### What is required
Using the data that follows, return exactly the lines from the one that contains "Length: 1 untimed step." through the one that contains "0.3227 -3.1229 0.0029", ends included.

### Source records

|---|

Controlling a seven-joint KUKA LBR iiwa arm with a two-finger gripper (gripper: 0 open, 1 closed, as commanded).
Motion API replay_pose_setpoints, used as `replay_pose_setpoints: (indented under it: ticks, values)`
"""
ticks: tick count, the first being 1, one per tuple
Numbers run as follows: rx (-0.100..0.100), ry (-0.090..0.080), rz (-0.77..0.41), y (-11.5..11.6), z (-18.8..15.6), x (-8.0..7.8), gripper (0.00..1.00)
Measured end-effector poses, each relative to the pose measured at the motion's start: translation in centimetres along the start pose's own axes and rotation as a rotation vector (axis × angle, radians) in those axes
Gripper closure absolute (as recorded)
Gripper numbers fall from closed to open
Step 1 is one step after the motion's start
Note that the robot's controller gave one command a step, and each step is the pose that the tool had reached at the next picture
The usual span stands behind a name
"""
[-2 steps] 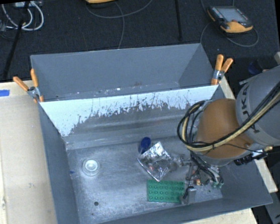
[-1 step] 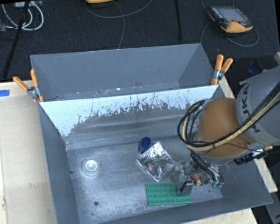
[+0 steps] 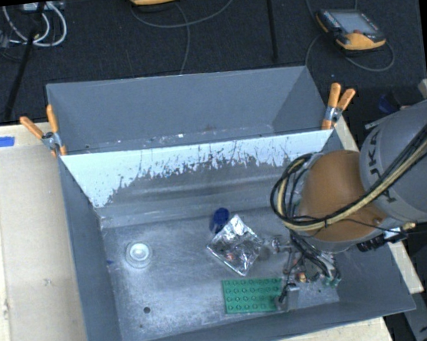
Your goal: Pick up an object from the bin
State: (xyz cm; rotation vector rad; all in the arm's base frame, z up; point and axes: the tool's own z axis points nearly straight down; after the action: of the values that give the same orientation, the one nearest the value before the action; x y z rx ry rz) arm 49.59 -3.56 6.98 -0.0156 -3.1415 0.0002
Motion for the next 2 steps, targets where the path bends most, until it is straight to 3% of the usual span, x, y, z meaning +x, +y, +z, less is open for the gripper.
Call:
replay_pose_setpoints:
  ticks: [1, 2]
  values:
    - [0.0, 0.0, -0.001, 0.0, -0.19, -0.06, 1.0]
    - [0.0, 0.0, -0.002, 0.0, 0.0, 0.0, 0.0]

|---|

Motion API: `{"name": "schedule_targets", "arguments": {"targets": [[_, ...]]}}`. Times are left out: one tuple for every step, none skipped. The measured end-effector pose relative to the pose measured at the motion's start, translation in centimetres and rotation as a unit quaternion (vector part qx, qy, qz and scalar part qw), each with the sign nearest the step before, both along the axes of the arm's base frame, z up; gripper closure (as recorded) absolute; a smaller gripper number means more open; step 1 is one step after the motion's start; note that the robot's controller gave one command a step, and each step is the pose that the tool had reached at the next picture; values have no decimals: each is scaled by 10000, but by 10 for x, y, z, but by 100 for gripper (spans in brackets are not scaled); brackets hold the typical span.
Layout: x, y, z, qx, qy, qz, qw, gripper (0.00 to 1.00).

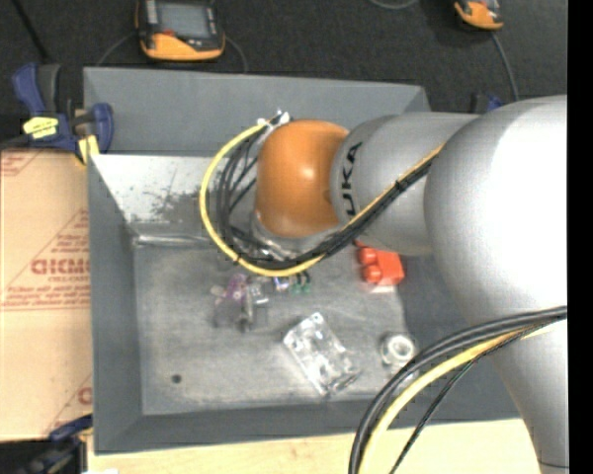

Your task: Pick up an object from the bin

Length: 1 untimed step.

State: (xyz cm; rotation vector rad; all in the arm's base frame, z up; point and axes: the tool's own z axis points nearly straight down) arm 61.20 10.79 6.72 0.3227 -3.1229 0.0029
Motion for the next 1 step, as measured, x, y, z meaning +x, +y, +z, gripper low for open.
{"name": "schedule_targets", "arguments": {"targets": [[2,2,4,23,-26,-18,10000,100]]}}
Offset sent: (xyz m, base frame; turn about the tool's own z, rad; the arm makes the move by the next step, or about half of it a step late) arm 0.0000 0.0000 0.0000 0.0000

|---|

### Answer to the problem
Length: 1 untimed step.

State: (xyz cm; rotation vector rad; all in the arm's base frame, z up; point and axes: the tool's own z axis points nearly straight down) arm 61.20 10.79 6.72 0.3227 -3.1229 0.0029

No additional output will be given.